— Exercise brief —
Each line below from the one containing "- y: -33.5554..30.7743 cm" through the one containing "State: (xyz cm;" is to be given again exactly, and no line outside that span.

____

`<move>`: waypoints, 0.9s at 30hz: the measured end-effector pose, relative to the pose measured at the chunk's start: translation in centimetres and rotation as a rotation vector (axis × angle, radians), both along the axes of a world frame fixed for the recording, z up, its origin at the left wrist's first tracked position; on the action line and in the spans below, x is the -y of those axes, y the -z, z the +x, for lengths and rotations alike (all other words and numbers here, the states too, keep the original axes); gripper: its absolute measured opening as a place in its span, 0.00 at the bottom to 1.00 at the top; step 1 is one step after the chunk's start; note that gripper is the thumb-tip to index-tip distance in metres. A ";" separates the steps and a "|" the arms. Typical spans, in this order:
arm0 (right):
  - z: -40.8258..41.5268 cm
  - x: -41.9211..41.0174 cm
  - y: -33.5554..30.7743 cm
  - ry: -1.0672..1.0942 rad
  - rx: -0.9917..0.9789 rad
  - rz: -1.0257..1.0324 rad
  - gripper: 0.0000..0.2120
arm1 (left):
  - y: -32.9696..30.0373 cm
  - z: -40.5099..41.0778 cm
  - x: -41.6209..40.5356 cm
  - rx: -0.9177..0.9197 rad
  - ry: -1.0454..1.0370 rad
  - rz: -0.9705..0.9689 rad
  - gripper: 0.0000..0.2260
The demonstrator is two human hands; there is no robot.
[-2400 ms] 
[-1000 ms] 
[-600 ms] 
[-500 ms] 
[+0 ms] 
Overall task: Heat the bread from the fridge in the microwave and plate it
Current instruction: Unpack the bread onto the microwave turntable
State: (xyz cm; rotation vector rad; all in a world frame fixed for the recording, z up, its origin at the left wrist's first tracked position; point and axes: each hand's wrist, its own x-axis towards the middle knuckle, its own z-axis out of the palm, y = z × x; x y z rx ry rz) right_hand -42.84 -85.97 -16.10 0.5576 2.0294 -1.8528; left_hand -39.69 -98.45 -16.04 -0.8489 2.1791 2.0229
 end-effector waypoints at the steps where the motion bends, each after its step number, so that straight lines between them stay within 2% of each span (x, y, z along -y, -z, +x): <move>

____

— Result for this task —
  - y: -33.5554..30.7743 cm
  - ry: -1.0672..1.0942 rad
  - rx: -0.9917..0.9789 rad
  - rz: -1.0257..1.0324 rad
  - gripper: 0.0000..0.2120
arm1 (left):
  - y: -32.9696..30.0373 cm
  - z: -40.5099..41.0778 cm
  - x: -41.6209..40.5356 cm
  - rx: -0.9177..0.9197 rad
  - ry: -1.0454..1.0370 rad
  - rz: -0.9705..0.9689 rad
  - gripper: 0.0000..0.2260
The demonstrator is two human hands; there is no robot.
[-2400 ms] 
[-1000 ms] 
[-600 ms] 
[-500 ms] 
[+0 ms] 
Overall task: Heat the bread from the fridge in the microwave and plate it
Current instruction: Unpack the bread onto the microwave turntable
State: (xyz cm; rotation vector rad; all in a world frame fixed for the recording, z up, its origin at the left wrist's first tracked position; point and axes: each hand's wrist, its own x-axis towards the middle knuckle, its own z-axis out of the palm, y = z × x; x y z rx ry rz) right_hand -42.84 -85.97 -16.10 0.5576 2.0294 -1.8528; left_hand -39.69 -98.45 -16.04 -0.8489 2.1791 2.0229

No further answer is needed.